Edloe Realty has quietly taken control of Greenhouse Medical Plaza, the three-story medical office complex tucked just off I-10 in west Houston, setting the company up to scale its medical-property holdings with help from outside capital. The deal shifts a building long marketed to specialty providers to a local developer that focuses on outpatient facilities and underscores growing investor interest in medical office buildings near Houston's hospital satellites.

The 114,413-square-foot property at 2051 S. Greenhouse Road was repositioned by Transwestern as Greenhouse Medical Plaza and sits directly across from Houston Methodist West and Texas Children’s Hospital West Campus. As reported by the Houston Business Journal, Edloe bought the asset from Transwestern and plans to pursue additional purchases with outside investors.
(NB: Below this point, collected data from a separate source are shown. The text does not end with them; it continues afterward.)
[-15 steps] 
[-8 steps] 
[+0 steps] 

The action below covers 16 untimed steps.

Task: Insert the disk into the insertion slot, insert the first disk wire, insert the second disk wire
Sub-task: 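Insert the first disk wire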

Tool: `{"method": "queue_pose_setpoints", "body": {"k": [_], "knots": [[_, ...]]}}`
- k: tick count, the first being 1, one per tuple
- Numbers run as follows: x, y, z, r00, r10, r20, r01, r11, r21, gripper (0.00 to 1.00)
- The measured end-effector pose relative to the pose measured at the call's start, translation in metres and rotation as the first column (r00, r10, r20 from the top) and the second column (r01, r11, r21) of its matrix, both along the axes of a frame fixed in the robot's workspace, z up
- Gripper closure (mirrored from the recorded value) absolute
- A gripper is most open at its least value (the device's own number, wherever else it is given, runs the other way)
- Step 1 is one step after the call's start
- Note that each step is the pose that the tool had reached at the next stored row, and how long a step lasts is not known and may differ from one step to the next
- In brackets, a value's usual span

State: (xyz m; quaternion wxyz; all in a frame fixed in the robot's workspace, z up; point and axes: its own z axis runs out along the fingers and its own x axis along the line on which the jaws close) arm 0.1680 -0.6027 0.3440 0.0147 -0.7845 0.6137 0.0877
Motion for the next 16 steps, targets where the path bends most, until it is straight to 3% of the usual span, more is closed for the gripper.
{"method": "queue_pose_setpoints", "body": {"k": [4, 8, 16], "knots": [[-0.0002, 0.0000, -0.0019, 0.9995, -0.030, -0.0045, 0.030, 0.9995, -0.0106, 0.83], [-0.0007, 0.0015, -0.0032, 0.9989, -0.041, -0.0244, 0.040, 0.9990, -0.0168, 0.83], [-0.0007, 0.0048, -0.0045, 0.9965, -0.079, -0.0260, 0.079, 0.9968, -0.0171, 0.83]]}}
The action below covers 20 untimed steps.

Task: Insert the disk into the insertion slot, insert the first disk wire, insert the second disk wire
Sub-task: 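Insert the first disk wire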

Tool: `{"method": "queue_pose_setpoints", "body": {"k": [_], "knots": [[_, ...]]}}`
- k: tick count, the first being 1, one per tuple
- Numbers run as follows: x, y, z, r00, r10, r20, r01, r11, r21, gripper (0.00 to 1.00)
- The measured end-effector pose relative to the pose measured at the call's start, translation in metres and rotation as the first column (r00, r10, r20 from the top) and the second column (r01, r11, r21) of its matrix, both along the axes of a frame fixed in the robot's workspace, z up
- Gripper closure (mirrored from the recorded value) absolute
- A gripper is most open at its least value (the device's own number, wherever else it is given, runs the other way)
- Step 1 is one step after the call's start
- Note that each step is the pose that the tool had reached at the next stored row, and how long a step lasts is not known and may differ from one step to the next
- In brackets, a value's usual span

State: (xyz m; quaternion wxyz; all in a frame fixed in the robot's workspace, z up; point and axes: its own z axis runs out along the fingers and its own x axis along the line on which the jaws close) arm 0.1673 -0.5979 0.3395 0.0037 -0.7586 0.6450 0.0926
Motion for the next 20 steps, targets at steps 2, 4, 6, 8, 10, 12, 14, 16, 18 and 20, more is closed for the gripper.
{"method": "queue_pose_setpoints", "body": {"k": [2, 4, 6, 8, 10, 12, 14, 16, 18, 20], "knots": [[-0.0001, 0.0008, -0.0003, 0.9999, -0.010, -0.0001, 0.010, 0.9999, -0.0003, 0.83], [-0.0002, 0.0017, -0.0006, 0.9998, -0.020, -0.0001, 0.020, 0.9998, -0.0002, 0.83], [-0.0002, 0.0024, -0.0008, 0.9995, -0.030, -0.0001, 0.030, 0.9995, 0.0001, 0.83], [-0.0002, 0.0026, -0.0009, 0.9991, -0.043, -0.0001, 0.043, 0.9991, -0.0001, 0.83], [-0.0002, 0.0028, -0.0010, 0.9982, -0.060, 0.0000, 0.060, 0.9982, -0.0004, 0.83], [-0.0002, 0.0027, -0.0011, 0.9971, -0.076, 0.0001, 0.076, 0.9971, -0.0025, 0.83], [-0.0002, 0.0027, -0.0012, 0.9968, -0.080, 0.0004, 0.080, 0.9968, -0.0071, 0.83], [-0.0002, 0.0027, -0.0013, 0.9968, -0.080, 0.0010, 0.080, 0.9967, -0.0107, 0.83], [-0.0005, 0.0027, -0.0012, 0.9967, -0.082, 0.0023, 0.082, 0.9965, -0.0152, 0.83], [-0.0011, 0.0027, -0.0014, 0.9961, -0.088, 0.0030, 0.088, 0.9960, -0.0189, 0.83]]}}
The Transwestern property listing is still live, continuing to market the building and show suites available for lease.

What Edloe Bought

Edloe Ventures, which operates its real estate arm as Edloe Realty, has been developing and managing small-to-mid-size outpatient medical centers across the Houston region, from a recent Sugar Land project to multi-tenant clinics in Baytown and West Houston. The firm’s website leans hard into a value-add strategy for ambulatory surgery, imaging, and specialty clinics, aiming to pair ownership with operator experience rather than acting as a hands-off landlord. Community Impact previously reported on the company’s Sugar Land relocation, and Edloe’s online materials list several active medical properties.

Why Medical Offices Are Hot

Across Houston and the country, developers have been converting or scooping up office assets to meet rising demand for outpatient care as hospitals build out satellite campuses. Industry coverage notes that medical-office supply has tightened even as new construction ramps up, which pushes investors to repurpose existing buildings rather than wait for ground-up projects. Observers from Bisnow and national outlets such as Forbes have pointed to conversions like Greenhouse as part of that shift.

According to the Houston Business Journal, Edloe expects to use the Greenhouse acquisition as a springboard for more investor-backed deals, giving it a larger platform to lease space to specialty providers. For now, leasing inquiries still route to Transwestern's Houston leasing team, which lists contact information and available suites on its property page. The transaction is another example of locally based operators stepping into the gap between hospital-owned development and broader investor demand for defensive assets.